De novo generation of colorectal patient educational materials using large language models: Prompt engineering key to improved readability

Surgery. 2025 Jan 4:180:109024. doi: 10.1016/j.surg.2024.109024. Online ahead of print.

Abstract

Background: Improving patient education has been shown to improve clinical outcomes and reduce disparities, though such efforts can be labor intensive. Large language models may serve as an accessible method to improve patient educational material. The aim of this study was to compare readability between existing educational materials and those generated by large language models.

Methods: Baseline colorectal surgery educational materials were gathered from a large academic institution (n = 52). Three prompts were entered into Perplexity and ChatGPT 3.5 for each topic: a Basic prompt that simply requested patient educational information the topic, an Iterative prompt that repeated instruction asking for the information to be more health literate, and a Metric-based prompt that requested a sixth-grade reading level, short sentences, and short words. Flesch-Kincaid Grade Level or Grade Level, Flesch-Kincaid Reading Ease or Ease, and Modified Grade Level scores were calculated for all materials, and unpaired t tests were used to compare mean scores between baseline and documents generated by artificial intelligence platforms.

Results: Overall existing materials were longer than materials generated by the large language models across categories and prompts: 863-956 words vs 170-265 (ChatGPT) and 220-313 (Perplexity), all P < .01. Baseline materials did not meet sixth-grade readability guidelines based on grade level (Grade Level 7.0-9.8 and Modified Grade Level 9.6-11.5) or ease of readability (Ease 53.1-65.0). Readability of materials generated by a large language model varied by prompt and platform. Overall, ChatGPT materials were more readable than baseline materials with the Metric-based prompt: Grade Level 5.2 vs 8.1, Modified Grade Level 7.3 vs 10.3, and Ease 70.5 vs 60.4, all P < .01. In contrast, Perplexity-generated materials were significantly less readable except for those generated with the Metric-based prompt, which did not statistically differ.

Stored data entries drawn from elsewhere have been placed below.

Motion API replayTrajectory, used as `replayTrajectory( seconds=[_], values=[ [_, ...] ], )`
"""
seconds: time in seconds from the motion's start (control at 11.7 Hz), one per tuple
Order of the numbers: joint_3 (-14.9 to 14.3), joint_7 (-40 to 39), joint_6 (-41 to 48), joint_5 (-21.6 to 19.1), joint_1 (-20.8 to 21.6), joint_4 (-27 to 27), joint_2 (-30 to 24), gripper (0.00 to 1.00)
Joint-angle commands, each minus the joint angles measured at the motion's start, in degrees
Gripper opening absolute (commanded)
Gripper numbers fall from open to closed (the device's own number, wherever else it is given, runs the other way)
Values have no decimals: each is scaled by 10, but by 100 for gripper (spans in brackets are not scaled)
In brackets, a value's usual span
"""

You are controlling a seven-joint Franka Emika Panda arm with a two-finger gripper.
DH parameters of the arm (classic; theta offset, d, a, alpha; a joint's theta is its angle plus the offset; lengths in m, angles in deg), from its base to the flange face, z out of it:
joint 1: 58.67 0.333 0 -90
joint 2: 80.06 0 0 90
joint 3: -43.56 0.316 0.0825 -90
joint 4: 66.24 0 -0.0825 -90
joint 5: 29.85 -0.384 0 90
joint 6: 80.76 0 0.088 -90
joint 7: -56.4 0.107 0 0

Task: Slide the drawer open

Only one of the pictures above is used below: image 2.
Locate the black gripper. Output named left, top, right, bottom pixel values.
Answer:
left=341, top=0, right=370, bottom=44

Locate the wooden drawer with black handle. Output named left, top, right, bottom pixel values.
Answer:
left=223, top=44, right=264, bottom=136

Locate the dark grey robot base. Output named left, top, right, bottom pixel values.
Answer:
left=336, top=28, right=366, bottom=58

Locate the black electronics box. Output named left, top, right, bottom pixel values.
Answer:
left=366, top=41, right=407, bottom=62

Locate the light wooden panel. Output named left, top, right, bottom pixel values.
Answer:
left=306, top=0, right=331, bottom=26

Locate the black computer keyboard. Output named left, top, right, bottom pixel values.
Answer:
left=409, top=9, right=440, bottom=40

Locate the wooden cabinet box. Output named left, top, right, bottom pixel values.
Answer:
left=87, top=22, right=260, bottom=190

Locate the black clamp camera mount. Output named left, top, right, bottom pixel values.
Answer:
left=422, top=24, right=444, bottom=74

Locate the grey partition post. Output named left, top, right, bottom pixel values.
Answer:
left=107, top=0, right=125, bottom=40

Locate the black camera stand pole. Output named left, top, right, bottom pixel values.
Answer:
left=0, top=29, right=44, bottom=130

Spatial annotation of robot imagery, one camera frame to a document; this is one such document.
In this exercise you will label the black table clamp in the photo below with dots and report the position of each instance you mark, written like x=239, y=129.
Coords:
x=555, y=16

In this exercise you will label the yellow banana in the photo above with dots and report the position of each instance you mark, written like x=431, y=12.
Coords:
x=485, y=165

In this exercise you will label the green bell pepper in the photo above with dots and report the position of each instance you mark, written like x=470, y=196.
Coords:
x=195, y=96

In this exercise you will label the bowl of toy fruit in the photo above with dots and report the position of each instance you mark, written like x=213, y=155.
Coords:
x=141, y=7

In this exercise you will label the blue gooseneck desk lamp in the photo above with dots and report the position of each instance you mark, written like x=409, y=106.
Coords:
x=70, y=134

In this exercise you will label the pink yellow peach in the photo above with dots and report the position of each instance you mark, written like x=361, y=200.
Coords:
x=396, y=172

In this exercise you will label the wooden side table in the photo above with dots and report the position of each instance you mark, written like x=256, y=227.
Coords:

Conclusion: Both existing materials and the majority of educational materials created by large language models did not meet readability recommendations. The exception to this was with ChatGPT materials generated with a Metric-based prompt that consistently improved readability scores from baseline and met recommendations in terms of the average Grade Level score. The variability in performance highlights the importance of the prompt used with large language models.